The conference is thus oriented to (but not limited to) comparative analysis and discussion of the following main themes: everyday practices in planning, managing, and governing the city; building the city from below; mobility, segregation and integration in cities

Everyday practices in planning, managing, and governing the city
Recent work in urban studies has shown an interest in understanding both the everyday practices of different actors involved in planning, strategizing, visioning, governing and managing the city, its infrastructures and built environment, and those who live the city.

Large inequalities in the distribution of resources and access to infrastructure exist within and between many cities of the south. Planned city centres supplied with formal services and infrastructures coexist with informal infrastructure and informal settlements, where critical services are increasingly provided by networks of local entrepreneurs, connected to markets, local governments, civil society organizations and public infrastructures. This raises questions such as what interests are represented and inscribed in these infrastructures and services? What formal and informal everyday practices are performed by this array of actors to supply the extant services? How are these infrastructures and services shaped by their users? And what individualized tactics, coping strategies, urban livelihoods and daily practices do city dwellers develop as a response?

Simultaneous to these micro-practices, in recent decades cities have been subject to large infrastructure projects, often internationally funded, aimed at enhancing the competitiveness of the city. Arguably this has led to a shift in urban government from managerialism to entrepreneurialism (Bridge and Watson, 2013), thereby transforming the city into a commodity -in the context of inter-urban competition – as well as privatizing functions, infrastructures and services provided by the city.

Recent research has also placed more attention on the actual running of the city. This includes a focus on how plans and decisions are translated into action and stone, and on the process of translating aspirations into results (Czarniawska and Solli, 2001). There has also been a focus on how daily practices make possible the delivery and functioning of critical services (waste management or transportation), the use of public space (street vending) or the provision of housing resulting in what has been called “urban informality” (AlSayyad and Roy, 2004).

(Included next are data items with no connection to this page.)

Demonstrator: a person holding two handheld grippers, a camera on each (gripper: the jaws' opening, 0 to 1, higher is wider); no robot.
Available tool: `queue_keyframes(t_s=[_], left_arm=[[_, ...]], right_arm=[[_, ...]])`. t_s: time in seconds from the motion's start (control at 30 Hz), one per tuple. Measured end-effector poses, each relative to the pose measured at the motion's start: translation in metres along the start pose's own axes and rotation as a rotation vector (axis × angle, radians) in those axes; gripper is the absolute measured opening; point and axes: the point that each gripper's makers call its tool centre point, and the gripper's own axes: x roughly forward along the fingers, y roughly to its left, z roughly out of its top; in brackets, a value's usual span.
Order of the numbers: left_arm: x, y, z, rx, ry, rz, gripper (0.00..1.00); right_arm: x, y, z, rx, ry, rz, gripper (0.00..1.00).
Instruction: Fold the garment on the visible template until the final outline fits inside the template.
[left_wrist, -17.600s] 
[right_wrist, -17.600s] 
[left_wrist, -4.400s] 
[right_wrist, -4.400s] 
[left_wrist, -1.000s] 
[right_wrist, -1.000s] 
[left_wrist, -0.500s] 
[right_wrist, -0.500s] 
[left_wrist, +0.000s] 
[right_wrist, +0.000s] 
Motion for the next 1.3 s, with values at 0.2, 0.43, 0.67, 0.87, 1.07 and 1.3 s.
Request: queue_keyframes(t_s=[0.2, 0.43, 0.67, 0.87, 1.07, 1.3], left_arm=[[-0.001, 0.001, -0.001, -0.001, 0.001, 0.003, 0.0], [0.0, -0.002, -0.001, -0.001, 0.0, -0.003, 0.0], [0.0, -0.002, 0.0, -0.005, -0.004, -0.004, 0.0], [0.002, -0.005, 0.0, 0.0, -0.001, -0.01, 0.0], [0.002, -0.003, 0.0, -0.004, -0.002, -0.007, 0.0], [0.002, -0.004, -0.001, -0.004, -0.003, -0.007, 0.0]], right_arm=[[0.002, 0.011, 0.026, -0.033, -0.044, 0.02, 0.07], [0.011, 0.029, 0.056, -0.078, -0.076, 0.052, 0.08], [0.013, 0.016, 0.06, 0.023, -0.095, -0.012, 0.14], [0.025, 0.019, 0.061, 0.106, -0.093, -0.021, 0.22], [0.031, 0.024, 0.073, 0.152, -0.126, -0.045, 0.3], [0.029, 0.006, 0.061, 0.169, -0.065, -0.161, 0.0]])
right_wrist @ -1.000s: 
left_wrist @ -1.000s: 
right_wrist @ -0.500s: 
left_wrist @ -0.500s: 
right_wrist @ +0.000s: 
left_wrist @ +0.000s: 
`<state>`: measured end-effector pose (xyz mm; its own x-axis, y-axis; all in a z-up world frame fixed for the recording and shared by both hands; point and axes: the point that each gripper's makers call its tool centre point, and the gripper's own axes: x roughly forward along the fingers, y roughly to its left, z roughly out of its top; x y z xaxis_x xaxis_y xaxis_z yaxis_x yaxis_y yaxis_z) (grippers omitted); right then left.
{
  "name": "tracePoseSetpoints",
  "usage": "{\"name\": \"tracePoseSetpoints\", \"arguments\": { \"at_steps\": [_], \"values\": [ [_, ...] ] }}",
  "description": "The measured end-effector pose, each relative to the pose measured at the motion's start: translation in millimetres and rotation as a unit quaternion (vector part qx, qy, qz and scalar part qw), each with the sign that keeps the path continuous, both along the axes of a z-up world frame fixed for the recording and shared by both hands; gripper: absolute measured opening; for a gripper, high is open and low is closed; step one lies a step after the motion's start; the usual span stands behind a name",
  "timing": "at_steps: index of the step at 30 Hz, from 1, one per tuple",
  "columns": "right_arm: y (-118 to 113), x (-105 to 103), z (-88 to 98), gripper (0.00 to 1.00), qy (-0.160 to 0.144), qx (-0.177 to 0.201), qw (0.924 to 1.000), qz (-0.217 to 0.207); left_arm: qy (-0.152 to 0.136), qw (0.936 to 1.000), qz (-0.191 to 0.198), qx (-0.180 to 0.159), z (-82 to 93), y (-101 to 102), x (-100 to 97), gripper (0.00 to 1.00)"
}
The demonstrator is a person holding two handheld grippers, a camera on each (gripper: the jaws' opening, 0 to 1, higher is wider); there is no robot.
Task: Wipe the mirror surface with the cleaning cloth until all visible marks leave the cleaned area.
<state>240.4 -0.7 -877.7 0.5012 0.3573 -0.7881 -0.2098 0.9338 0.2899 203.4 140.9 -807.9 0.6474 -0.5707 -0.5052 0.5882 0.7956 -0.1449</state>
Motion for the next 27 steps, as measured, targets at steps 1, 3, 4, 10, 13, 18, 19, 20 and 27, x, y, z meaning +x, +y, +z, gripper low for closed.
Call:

Building the city from below
Residents do not only comply with plans, programs and rules. They also adapt, alter, make sense of, benefit from, resist or contest city plans and policies. Most importantly, beyond plans and policies, residents put their own practices. These, if successful, may be institutionalized into formal arrangements. This has occurred in the case of water supply and waste collection services provided by youthful entrepreneurs in many informal settlements. While the contribution of social entrepreneurs to social, environmental and spatial changes in cities has been lauded, scholars have also suggested that there is a risk that entrepreneurship in informal settlements is being romanticised. It may, for example, serve as a façade privatization of critical services and the withdrawal of the public sector from these parts of the city. Turning social problems into economic ones, citizens into customers, youth into entrepreneurs, and critical services into business opportunities may represent an alignment with neoliberal agendas which depoliticize the social.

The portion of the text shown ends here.